Als derzeit modernster PC-Bus bietet der PCI (Peripheral Component Interconnect) zumindest nach der Spezifikation den meisten Komfort. Eine PCI- Karte teilt dem BIOS mit, welche Ressourcen sie benötigt. Diese Interaktion wird mit Hilfe standardisierter Konfigurationsbereiche auf jeder Karte ermöglicht. Das BIOS teilt der Karte freie Interrupts, I/O- Bereiche und so weiter mit. Die Karte führt in dem Konfigurationsbereich Buch über die Ressourcen die ihr zugeteilt wurden. Somit kann die Treibersoftware ohne Zutun des Anwenders die Konfigurationsdaten auslesen. Bei PCMCIA- Karten funktioniert die Konfiguration ähnlich wie bei PCI- Karten. Auch hier existieren standardisierte Schnittstellen die sogenannten CARD- und SOCKET- SERVICES, über die jede Karte konfiguriert wird.

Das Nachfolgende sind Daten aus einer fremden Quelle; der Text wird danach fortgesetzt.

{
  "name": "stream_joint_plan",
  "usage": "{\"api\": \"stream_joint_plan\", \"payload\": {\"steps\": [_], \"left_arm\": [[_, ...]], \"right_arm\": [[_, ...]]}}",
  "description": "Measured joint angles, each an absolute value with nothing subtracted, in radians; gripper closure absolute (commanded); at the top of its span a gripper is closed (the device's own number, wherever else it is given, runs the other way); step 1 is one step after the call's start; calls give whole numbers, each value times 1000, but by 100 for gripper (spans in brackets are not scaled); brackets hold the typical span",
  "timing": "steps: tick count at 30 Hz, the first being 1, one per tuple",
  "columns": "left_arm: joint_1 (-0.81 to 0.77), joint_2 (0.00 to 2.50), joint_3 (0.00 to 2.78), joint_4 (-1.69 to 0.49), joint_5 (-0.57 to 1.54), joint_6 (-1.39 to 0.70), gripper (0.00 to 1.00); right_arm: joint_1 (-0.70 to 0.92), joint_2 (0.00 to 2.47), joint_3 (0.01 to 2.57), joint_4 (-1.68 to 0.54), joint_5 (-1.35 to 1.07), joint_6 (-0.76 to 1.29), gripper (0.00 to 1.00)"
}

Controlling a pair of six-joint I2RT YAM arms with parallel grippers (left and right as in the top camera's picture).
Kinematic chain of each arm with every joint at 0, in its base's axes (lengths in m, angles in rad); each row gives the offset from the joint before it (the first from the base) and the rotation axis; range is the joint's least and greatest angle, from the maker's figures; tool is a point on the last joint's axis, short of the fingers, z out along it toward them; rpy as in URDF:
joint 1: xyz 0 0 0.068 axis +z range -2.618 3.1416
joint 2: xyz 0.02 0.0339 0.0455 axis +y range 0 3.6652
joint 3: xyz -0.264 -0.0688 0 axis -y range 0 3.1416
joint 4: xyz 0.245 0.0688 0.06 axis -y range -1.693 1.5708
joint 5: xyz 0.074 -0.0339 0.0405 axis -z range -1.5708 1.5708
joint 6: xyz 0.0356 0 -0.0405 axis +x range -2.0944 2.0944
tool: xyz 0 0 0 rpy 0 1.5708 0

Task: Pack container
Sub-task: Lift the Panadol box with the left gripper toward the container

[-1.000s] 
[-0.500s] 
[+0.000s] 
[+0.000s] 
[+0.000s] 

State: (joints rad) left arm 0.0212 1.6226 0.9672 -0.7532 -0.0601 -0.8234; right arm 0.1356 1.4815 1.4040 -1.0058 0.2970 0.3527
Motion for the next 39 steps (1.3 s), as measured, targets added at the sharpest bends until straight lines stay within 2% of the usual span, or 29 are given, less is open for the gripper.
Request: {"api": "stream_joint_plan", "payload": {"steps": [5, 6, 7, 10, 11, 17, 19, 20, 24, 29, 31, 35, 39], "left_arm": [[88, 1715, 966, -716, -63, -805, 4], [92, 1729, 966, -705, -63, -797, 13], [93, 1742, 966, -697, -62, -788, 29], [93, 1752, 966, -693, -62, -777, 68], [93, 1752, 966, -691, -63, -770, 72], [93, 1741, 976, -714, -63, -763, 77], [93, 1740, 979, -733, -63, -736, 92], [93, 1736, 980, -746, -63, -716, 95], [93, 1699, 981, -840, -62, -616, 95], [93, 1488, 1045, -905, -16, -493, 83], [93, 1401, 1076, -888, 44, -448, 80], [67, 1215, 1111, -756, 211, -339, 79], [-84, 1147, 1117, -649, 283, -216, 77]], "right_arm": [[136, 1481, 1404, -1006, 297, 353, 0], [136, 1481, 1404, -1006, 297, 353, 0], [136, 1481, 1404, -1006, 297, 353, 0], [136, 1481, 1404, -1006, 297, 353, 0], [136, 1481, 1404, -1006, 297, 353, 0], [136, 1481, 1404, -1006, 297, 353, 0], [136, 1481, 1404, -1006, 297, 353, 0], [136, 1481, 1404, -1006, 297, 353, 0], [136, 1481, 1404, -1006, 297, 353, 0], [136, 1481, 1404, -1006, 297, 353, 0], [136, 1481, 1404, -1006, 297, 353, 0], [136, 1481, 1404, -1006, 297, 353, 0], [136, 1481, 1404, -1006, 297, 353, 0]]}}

Die SERVICES greifen auf Datenstrukturen (Tuples) zu, die sich in jeder PCMCIA- Karte befinden. Nicht ganz so komfortabel geht es bei EISA zu. Denn solche Karten müssen mit Hilfe dem EISA Configurations Utility (ECU) von dem Anwender konfiguriert werden. Jeder Hersteller muß ein solches ECU- Tool der Karte beilegen. Für jede EISA- Karte wird eine Datei erzeugt in der die verwendeten Ressourcen abgelegt werden. Das ECU- Tool macht beim Konfigurieren Vorschläge für die Belegung, aber letztendlich muß der Anwender die Ressourcen vergeben. Meist geschieht dies nach dem ‘try and error’ Prinzip.
Weder ISA noch VL- Bus bieten standardisierte Konfigurationsmöglichkeiten. Die Steckkarten sind weder individuell adressierbar, noch gibt es auf dem Motherboard einen Verwaltungsbereich für die genutzten Ressourcen. Um ISA- und VL - Karten Plug & Play fähig zu machen, müßte beides integriert werden. Motherboards mit Plug & Play Erweiterung für ISA/VL - Karten, besitzen einen vergrößerten CMOS- Bereich, der Informationen über die Konfiguration der im System befindlichen ISA/VL Karten enthält. Dies ist recht einfach durch Erweiterung des ohnehin vorhandenen CMOS- Speichers zu bewerkstelligen. Es sind keine Eingriffe in die Busarchitektur nötig. Will man aber eine individuelle adressierbare Karte, wie beim PCI, so ist ein erheblicher Eingriff in die Busarchitektur notwendig. Auf dies soll aber nicht weiter eingegangen werden. Nachfolgend soll der prinzipielle Ablauf, der Startsequenz des Rechners betrachtet werden. Wie man sehen wird verlangt der Boot- Vorgang eines Plug & Play- Boards mehr Aktivität vom BIOS als bei einem normalen PC- Board. Schließlich ist es jetzt auch für die konfliktfreie Konfiguration der Plug & Play - ISA- Karten verantwortlich.


[Flowchart]

Abbildung 2 Boot Vorgang

Wie man aus dem Flußdiagramm sehen kann ist es sehr wichtig, daß die einzelnen Komponenten sich peinlichst exakt an die Spezifikation von Plug & Play - Komponenten zu halten haben, denn nur dann kann ein System auch wirklich funktionieren. Aber es gibt immer wieder Hersteller die im Bereich der ISA Karten sparen, und es dadurch zur massiven Inkompatibilität kommen kann. Aber nicht nur hier muß man sich auf die Hersteller verlassen denn auch das Betriebssystem muß diese Karten unterstützen respektive die eingesetzten Treiber.